**Task prompt:** For the entries below, report the number of lines containing "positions", without any other content.

**Working data:**
· · ·

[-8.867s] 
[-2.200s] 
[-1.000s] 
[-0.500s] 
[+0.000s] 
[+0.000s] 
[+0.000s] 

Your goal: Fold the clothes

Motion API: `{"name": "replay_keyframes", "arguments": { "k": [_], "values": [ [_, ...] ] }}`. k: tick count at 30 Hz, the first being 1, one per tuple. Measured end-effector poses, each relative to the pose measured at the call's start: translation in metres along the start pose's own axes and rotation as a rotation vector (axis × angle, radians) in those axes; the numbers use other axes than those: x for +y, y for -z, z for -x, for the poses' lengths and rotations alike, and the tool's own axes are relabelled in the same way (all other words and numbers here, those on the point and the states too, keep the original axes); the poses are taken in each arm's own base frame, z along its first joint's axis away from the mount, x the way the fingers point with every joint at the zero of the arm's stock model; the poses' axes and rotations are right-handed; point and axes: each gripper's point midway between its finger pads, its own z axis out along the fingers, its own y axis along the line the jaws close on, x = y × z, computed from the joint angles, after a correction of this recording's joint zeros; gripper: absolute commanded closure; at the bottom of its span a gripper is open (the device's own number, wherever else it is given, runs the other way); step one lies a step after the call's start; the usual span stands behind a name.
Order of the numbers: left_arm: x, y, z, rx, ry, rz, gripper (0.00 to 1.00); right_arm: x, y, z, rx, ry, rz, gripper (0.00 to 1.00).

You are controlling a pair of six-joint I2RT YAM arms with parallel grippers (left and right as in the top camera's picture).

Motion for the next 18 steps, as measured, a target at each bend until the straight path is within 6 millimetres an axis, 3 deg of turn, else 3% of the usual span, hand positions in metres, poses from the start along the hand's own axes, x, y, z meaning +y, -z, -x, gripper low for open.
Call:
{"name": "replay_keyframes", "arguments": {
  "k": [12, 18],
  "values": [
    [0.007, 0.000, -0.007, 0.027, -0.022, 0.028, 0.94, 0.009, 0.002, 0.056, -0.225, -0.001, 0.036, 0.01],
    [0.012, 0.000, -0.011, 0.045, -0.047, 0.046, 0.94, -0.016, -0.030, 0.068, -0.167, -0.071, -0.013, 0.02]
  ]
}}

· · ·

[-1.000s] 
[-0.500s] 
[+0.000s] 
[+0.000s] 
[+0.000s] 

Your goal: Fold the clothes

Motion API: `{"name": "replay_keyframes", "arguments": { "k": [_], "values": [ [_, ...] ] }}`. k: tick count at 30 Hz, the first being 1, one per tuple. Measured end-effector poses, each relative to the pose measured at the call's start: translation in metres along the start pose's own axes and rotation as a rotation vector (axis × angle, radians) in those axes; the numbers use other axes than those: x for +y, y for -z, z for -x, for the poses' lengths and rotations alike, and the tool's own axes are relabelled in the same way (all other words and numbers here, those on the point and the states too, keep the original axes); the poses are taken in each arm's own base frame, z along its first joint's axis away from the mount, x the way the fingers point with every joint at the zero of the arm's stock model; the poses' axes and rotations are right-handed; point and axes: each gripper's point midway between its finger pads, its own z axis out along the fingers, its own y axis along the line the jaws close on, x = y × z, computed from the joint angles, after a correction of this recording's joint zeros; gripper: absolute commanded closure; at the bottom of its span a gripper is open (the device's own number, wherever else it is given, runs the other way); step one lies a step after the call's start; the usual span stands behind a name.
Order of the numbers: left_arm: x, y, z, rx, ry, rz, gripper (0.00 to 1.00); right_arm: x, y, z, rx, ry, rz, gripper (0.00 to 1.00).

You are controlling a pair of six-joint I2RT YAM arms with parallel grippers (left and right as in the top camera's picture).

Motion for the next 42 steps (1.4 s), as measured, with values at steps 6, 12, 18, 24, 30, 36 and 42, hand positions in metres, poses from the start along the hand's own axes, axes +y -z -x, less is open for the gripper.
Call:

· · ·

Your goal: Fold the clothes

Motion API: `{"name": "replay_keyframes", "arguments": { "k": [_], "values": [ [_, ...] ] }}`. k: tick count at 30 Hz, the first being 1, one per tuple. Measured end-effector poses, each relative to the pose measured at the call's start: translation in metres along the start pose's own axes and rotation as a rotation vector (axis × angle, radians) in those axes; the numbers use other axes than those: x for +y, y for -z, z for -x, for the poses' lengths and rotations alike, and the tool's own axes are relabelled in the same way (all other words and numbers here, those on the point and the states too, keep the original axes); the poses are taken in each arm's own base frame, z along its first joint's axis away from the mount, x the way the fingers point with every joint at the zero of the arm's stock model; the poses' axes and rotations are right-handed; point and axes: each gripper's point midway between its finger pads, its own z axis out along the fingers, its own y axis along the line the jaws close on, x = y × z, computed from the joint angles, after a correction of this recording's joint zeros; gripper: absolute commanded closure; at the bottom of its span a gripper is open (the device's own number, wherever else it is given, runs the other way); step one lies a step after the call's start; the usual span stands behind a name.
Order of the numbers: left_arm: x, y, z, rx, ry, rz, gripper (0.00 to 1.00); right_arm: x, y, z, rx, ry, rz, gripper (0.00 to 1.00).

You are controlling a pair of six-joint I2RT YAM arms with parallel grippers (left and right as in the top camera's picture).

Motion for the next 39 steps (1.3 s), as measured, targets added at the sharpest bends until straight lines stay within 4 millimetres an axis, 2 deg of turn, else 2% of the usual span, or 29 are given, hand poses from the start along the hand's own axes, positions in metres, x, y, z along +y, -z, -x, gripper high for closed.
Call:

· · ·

**Solution to the problem:** 3